The standout feature of rotor rush is the online community and events.  The rotor rush team have partnered with a lot of other FPV organisations and regularly host online multiplayer league events.  Other than this the simulator itself is great and has a decent feel.  For me, the biggest problem with this simulator is the pricing model.  You have to pay for a monthly or annual subscription.  You do get a lot of properly organised events for the price.

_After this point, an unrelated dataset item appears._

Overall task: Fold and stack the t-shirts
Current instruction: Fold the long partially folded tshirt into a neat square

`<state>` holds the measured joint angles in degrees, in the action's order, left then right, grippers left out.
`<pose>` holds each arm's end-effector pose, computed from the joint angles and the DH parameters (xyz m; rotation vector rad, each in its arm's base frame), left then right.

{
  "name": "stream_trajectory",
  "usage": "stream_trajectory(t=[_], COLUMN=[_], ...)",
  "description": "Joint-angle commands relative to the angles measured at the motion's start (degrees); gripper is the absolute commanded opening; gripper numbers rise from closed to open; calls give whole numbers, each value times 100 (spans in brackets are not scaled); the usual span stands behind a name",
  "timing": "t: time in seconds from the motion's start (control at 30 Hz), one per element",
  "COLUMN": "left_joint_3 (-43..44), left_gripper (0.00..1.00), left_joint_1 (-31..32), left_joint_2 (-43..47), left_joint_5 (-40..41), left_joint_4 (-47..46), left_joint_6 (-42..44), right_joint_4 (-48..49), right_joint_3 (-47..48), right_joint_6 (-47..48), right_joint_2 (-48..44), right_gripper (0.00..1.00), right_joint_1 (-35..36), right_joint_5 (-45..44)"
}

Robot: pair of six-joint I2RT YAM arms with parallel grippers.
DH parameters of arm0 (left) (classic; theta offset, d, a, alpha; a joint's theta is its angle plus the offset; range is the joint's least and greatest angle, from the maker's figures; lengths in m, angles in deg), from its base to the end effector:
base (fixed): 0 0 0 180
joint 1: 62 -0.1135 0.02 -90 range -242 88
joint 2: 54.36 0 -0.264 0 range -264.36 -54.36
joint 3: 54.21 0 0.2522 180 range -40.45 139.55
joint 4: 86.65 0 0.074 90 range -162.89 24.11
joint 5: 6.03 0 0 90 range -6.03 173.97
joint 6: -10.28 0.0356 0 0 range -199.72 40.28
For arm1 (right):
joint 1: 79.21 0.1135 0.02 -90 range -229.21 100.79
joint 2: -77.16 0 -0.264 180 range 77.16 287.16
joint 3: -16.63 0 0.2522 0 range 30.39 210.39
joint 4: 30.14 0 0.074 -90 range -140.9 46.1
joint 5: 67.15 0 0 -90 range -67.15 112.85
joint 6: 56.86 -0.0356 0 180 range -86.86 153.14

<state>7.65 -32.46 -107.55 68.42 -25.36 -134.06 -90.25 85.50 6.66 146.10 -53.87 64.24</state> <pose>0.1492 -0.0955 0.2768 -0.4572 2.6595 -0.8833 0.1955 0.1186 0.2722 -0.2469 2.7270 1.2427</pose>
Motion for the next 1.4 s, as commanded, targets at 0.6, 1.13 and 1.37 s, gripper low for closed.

But for me, it’s just not worth it considering you can have just as much fun with multiplayer modes with the other simulators I recommend (LiftOff and Velocidrone)

Other FPV Simulator Projects

These are some previous simulators that are no longer in active development



In its day, hotprops was one of the most popular simulators.  Not only was it free, but it has some very nice levels and had multiplayer support.  However as of November 2017, the hotprops project has been cancelled, their website has gone down with no sign of coming back.


Rotorcross is an open source FPV simulator, but the main developer has since stopped actively contributing towards it.  The best part of this simulator is that it is open source, and at the time attracted other developers to add unique and interesting features.  At the time of release it was great, but as more paid for simulators have been released, rotorcross has become quite outdated.  I am still including it here for anyone who is interested to see the code behind an FPV simulator.

Anything Else?

I hope this article has helped point you in the correct direction when it comes to deciding what FPV simulator to buy.  There are many other simulators, some specific to R/C in general, or others that are still in very early days.  If you have any suggestions, tips or think I forgot to mention a simulator, please let me know.  Otherwise if you have any questions just ask!  Thanks for reading.